“The single biggest problem in communication is the illusion that it has taken place.”
– George Bernard Shaw
Poor internal communication has considerable negative impact on the workplace, yet we so often fail to recognize it simply because of the pervasive problem so eloquently stated by George Bernard Shaw: we fail to communicate because we assume we’ve already done it. In perhaps no other setting is communication more taken for granted than it is in the workplace.
Workplace communication problems manifest in all kinds of disastrous ways: insufficient training, lack of job definition, ignorance about company outlook, and distrust, the cancer of any company’s health. So how can you tell when poor internal communication is plaguing your company? Here are five ways it is sure to show up.
1. It isn’t your shining strength
This may seem obvious, but if communication isn’t one of the things your company does best, it is probably one of your biggest problems. Put another way, keeping up communication within your company is like maintaining good sanitary practices at a restaurant—anything less than stellar can and will lead to big problems.

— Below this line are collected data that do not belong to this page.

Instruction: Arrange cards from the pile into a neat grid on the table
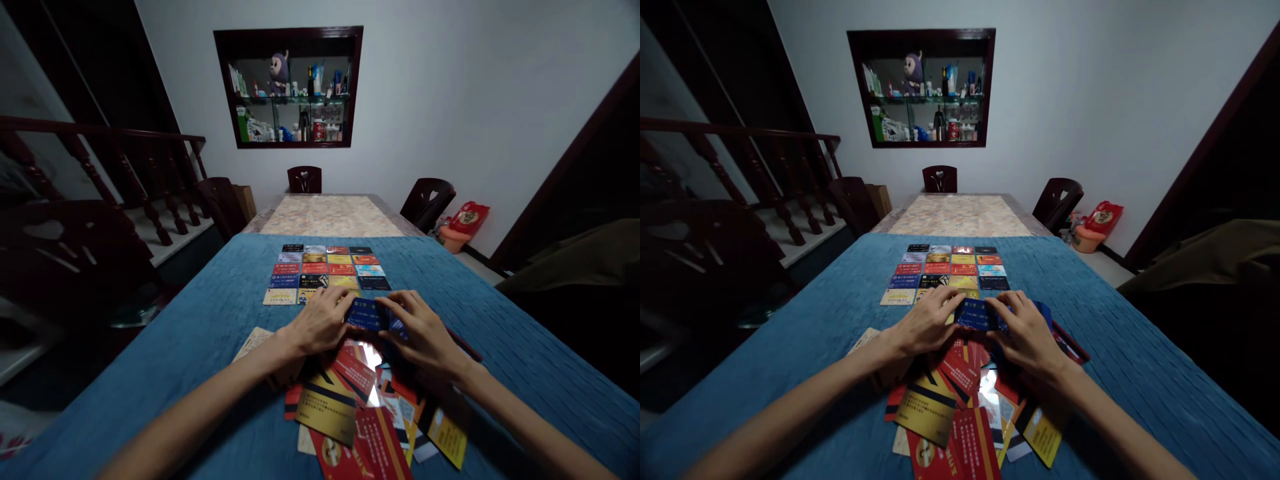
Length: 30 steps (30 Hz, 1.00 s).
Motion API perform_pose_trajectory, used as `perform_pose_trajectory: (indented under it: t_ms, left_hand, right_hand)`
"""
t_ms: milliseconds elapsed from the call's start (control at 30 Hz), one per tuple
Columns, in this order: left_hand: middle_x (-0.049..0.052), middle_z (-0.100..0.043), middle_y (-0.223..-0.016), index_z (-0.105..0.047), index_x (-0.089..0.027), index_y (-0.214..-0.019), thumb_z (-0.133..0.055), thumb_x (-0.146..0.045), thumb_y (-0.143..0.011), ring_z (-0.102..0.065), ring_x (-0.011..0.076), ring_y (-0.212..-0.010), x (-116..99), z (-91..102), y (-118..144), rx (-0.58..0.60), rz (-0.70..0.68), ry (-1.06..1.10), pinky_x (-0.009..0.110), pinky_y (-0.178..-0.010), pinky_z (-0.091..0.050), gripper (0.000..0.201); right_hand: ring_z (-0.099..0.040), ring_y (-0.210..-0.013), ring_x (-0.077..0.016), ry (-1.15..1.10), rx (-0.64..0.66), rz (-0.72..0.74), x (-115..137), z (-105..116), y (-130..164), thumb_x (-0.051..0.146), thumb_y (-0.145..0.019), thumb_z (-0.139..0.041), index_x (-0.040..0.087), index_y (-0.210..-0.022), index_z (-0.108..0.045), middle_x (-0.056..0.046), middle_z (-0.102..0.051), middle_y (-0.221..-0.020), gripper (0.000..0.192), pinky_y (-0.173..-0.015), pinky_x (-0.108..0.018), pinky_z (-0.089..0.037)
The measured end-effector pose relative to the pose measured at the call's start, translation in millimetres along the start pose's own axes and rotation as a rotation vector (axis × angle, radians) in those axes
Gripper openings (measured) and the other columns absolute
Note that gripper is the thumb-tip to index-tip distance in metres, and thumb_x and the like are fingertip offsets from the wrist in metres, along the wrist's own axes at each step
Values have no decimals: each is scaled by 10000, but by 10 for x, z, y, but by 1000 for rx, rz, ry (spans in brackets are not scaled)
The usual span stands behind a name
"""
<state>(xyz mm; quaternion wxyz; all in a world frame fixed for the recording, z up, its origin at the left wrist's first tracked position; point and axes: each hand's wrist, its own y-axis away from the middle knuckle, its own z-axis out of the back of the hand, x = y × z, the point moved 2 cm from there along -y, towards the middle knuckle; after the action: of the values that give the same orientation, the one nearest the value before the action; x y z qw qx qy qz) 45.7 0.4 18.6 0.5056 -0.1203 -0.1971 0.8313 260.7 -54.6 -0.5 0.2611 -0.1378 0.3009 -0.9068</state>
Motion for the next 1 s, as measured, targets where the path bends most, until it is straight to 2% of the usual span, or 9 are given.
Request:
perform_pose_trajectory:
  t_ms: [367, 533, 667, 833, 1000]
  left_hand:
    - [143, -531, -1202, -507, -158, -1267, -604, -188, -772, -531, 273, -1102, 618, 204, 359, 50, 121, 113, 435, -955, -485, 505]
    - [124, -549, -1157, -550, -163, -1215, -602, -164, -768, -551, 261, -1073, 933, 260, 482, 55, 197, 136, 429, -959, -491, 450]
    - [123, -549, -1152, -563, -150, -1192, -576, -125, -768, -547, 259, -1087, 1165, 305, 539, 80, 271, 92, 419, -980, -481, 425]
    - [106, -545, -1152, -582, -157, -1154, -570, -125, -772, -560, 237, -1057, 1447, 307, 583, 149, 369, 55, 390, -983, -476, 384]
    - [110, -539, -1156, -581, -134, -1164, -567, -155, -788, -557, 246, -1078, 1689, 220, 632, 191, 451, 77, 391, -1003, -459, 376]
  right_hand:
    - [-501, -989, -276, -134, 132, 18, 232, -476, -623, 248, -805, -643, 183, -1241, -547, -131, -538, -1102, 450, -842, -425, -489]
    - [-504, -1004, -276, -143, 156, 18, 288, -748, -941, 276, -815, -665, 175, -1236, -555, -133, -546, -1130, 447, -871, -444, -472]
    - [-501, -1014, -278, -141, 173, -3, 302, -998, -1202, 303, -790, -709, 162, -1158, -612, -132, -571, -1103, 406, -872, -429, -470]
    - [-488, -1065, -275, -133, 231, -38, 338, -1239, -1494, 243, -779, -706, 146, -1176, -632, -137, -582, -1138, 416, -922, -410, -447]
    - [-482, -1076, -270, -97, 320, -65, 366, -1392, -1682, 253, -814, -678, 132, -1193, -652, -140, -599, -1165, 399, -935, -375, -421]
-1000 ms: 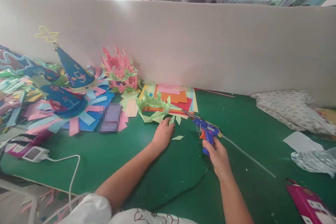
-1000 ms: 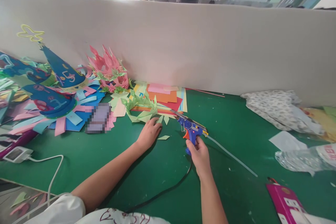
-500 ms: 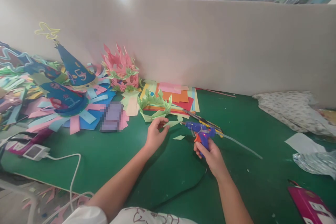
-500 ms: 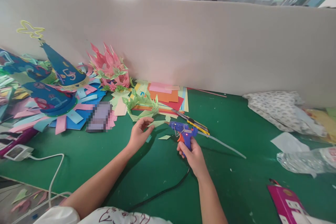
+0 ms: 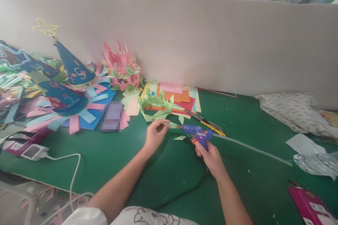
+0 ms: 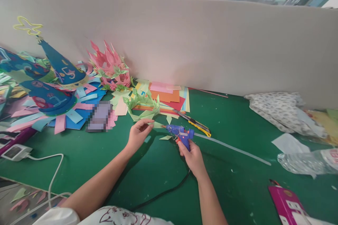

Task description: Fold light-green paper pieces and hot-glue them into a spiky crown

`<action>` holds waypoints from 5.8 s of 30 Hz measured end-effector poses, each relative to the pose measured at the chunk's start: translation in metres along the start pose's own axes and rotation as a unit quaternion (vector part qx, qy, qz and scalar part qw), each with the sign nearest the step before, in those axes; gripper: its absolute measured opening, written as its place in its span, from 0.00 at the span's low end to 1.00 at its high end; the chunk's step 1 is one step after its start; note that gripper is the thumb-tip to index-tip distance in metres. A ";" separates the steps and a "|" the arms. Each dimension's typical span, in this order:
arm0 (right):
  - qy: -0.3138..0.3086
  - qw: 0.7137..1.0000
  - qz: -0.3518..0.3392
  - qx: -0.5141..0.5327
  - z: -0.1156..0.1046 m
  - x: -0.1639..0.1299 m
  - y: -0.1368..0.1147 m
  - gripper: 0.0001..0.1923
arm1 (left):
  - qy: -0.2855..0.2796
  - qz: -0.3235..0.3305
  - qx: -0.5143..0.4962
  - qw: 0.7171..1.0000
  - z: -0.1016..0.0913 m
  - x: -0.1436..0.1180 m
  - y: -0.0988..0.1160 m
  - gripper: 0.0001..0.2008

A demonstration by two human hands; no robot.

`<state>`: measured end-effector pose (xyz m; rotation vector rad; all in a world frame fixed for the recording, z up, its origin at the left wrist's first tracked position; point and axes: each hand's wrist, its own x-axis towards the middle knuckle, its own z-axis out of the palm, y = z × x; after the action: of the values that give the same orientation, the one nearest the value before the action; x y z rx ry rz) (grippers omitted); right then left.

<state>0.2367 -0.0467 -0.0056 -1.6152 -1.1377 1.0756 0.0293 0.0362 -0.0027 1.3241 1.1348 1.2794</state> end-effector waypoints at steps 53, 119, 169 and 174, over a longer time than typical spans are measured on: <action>0.038 0.988 -0.033 -0.148 -0.012 -0.001 -0.008 0.22 | 0.032 -0.081 -0.075 0.993 -0.006 0.003 0.015 0.15; -0.225 0.948 -0.102 -0.200 0.087 0.112 -0.140 0.06 | 0.261 -0.147 -0.200 0.933 -0.043 0.010 -0.022 0.20; -0.025 0.968 -0.234 -0.083 0.092 0.083 -0.131 0.10 | 0.037 -0.151 -0.365 0.918 -0.015 0.014 0.001 0.20; -0.036 0.969 -0.231 -0.078 0.092 0.083 -0.131 0.09 | 0.039 -0.153 -0.368 0.916 -0.014 0.014 0.002 0.20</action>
<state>0.1380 0.0759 0.0819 -1.3351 -1.5843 0.7556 0.0154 0.0502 0.0009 0.5152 0.7449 1.3362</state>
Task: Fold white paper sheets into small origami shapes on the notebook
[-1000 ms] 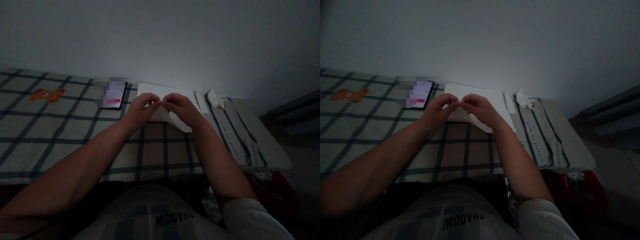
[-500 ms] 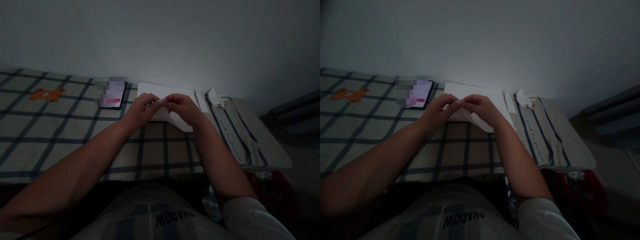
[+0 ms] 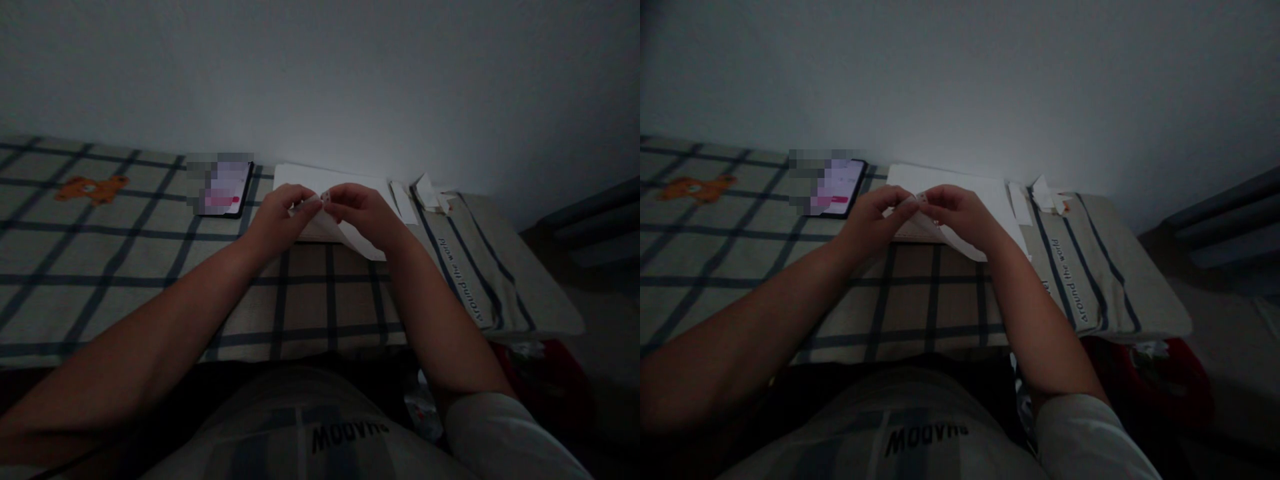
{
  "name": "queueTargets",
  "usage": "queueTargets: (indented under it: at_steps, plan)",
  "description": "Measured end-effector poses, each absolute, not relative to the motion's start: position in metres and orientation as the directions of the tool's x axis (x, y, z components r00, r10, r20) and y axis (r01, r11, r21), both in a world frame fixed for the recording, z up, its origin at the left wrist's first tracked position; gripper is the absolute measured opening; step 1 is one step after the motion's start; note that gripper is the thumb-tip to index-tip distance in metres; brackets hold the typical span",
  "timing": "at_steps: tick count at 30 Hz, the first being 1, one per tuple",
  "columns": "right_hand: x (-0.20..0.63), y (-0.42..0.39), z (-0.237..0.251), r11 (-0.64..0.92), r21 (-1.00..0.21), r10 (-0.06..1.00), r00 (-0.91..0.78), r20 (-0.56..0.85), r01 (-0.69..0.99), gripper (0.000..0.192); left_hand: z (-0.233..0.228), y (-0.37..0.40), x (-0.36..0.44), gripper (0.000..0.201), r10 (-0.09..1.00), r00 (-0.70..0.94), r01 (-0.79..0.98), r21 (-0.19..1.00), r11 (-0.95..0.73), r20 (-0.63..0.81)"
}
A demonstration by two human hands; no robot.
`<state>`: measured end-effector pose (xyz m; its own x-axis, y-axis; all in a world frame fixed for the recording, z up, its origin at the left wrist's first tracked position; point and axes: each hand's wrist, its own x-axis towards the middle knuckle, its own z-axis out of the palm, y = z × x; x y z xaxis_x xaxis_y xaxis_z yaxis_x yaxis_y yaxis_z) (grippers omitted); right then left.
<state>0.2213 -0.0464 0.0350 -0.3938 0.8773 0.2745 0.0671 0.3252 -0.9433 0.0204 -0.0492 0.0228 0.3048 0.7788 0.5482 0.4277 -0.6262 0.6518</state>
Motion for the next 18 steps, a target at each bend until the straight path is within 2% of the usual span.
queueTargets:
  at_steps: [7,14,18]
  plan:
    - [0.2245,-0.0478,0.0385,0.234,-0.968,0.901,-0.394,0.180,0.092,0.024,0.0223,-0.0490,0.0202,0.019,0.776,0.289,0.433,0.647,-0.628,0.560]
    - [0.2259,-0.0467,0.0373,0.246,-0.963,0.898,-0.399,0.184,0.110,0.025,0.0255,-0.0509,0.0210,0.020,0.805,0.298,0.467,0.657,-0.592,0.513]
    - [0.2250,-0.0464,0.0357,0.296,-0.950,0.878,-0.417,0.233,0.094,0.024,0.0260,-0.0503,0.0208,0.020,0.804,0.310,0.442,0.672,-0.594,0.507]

The truth behind this is that good communication doesn’t just happen automatically. Miscommunication, gossip, complaining, and passive-aggressive silence . . . those are the things that crop up on their own. Strong corporate communication requires constant intention and attention. When the evidence of bad communication becomes impossible to ignore, it usually comes in the form of a colossal mistake, a toxic culture, and/or the loss of one or more of your best employees or managers.
Action point: make an effort to improve your internal communications beyond just a few subtle tweaks. Don’t just make it better, make it outstanding.
2. Redundancies
Are you finding instances of multiple people completing identical tasks unnecessarily? Maybe you find the same few reminders being repeated meeting after meeting or constantly having to go back and fix the same mistakes again and again.
The easy excuse is to blame the employees “responsible” for either not knowing a job had already been done or not knowing how to do things correctly. But this problem is more frequently the product of poorly communicating procedures, roles, and best practices as well as not listening or watching for clues that better training or procedure changes need to take place.
Action point: if you’ve said the same thing 10 million times to no effect, or the same tasks continually get repeated, think of how you can dramatically change the way best practices get taught or progress gets reported.
3. Silos
Everyone in IT is completely insulated from everyone in accounting who is completely insulated from everyone in sales who is completely insulated from . . . the cycle goes on and on. Communication may be great within each department while being nonexistent beyond those groups.
Many factors contribute in complicated fashion to a silo mentality, but a central theme among them all is the challenge of communication. If every department has a strong understanding of what the others do, what their strengths are, what they do to contribute to the success of the company, and what they need from other departments to truly thrive, every individual component of the organization will feel less like an isolated unit and more like an integral part of the team.
Action point: try creating an illustrated workflow chart, report, or animation that effectively portrays how each department contributes to workplace success.
4. Employee gossip
Scholarly research indicates that gossip comprises 14% of conversation during workplace breaks and that it leads to workplace cynicism. Gossip may seem like an inevitable reality because people are always going to talk. But a lot of workplace gossip fills the void left by communication failures in the corporate culture.
When the corporate mission is effectively and genuinely communicated, when successes are properly accredited and stumbles fairly acknowledged and understood, there is far less for employees to explain with conspiracy theories and speculation. But when the only top-down public discourse is blustery spin or ho-hum corporate announcements, or even silence, employees will do their own communication, and it won’t be pretty.
Action point: Make your communication vibrant, interesting, engaging, and worth sharing. If you can’t say it with excitement, it might not be worth saying. And if you have nothing exciting to say, the problems go well beyond communication.
5. Customer complaints
Complaints in general can often be traced to something not being communicated properly—some deficiency hasn’t been addressed or some key mission point hasn’t sufficiently been taught. Keep in mind that almost all of your team members want to do a good job, succeed, and help others do the same. So most things that go wrong could be remedied with better communication—in one direction or another.
This could be a problem of poor communication, training, or listening from the corporate side. If customers aren’t satisfied, be attentive to signs of feedback you may have been ignoring.
Action point: Imagine the satisfaction of your typical customer as a story. Do you tell that story regularly? Does everyone at the company know that story backward and forward? If that is communicated well, consistently, and creatively, the most important part of your business will be front of mind for your whole team.
Here’s an overall, across-the-board suggestion for improving internal communication: step up beyond the conventional means and incorporate the tactics that make outbound communication successful. Visual communications such as infographics, whiteboard animations, and explainer videos have been well established for communicating to customers—your team is no less important than your clientele, and communication is essential for training, morale, mission-casting, and more.